-------- SOURCE RECORDS --------

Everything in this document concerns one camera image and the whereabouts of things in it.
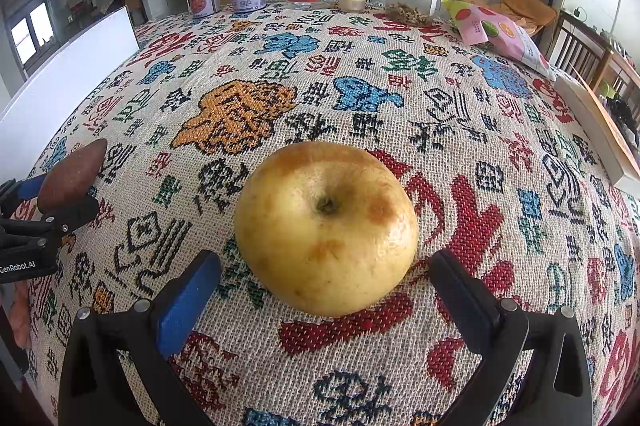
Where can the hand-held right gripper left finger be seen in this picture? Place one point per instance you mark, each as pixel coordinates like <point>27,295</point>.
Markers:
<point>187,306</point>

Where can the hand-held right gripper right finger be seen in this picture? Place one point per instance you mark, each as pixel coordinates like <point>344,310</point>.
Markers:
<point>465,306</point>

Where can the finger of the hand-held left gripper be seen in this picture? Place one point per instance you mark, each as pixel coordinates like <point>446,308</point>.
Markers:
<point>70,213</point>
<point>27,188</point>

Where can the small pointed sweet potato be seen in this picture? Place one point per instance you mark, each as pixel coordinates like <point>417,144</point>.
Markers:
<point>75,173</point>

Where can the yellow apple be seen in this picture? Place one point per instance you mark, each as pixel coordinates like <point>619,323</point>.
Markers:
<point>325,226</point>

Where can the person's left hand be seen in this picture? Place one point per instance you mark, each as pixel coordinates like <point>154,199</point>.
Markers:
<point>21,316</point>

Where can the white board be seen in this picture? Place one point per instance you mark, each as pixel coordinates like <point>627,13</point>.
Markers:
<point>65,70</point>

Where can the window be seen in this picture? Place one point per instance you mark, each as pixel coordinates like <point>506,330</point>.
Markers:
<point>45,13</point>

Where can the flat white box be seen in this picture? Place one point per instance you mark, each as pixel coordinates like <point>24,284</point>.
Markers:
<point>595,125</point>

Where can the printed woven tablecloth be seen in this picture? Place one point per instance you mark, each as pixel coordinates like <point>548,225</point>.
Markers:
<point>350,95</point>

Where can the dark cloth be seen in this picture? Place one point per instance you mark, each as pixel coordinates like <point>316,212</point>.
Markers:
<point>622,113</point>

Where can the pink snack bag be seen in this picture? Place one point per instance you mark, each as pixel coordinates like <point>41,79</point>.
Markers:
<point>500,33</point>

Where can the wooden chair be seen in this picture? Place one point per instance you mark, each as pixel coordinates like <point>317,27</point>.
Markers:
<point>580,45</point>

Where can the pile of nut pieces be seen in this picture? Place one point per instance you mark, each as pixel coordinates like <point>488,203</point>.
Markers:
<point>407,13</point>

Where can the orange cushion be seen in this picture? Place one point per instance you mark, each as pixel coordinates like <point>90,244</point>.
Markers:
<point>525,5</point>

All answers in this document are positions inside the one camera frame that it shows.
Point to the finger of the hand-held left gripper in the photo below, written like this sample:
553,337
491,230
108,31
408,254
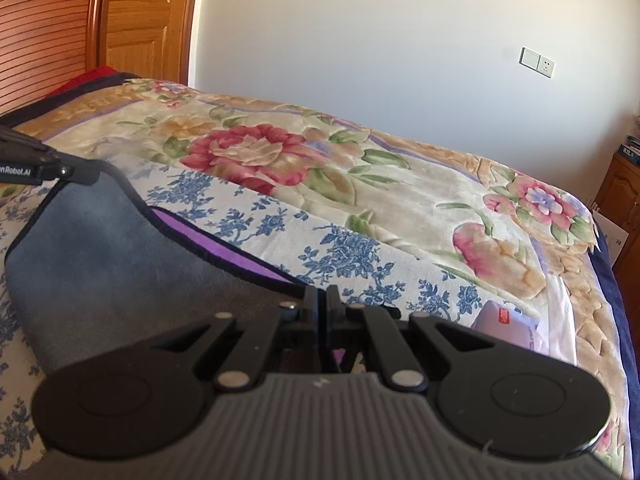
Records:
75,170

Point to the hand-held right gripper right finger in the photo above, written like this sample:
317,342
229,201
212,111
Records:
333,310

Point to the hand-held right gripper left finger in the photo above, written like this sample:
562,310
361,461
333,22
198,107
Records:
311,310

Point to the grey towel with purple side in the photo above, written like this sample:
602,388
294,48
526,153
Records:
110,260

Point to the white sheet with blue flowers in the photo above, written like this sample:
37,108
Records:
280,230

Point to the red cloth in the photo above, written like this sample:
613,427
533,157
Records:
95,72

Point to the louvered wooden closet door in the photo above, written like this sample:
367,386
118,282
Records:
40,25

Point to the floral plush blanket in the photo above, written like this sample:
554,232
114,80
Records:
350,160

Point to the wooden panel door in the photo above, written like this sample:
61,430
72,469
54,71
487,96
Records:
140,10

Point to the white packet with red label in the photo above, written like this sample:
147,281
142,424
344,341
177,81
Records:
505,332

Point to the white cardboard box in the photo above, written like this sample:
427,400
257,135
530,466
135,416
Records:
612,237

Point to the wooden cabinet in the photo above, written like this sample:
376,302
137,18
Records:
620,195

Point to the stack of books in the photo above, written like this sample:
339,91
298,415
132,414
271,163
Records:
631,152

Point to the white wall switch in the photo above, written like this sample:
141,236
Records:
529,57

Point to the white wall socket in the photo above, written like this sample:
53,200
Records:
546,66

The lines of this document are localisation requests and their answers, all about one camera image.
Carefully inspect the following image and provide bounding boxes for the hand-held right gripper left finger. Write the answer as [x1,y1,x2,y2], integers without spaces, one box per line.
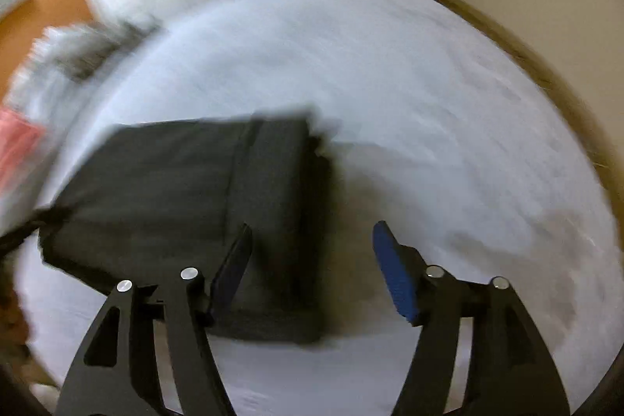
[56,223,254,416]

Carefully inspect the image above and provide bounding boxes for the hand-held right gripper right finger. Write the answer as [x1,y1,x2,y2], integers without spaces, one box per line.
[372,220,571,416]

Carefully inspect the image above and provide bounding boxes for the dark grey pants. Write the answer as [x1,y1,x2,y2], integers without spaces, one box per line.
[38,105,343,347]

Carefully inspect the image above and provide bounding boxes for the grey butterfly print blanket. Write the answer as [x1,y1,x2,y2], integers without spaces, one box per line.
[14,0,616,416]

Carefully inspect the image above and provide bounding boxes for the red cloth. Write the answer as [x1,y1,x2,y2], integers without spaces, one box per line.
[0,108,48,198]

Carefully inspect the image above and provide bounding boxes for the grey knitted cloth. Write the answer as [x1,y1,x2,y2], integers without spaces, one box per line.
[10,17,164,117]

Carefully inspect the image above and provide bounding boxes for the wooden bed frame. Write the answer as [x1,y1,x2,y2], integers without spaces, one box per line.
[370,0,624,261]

--------

- _TRY IT_: In the entries above, how many lines contain the word "answers"? Provide the number alone.

- _TASK RESULT_: 2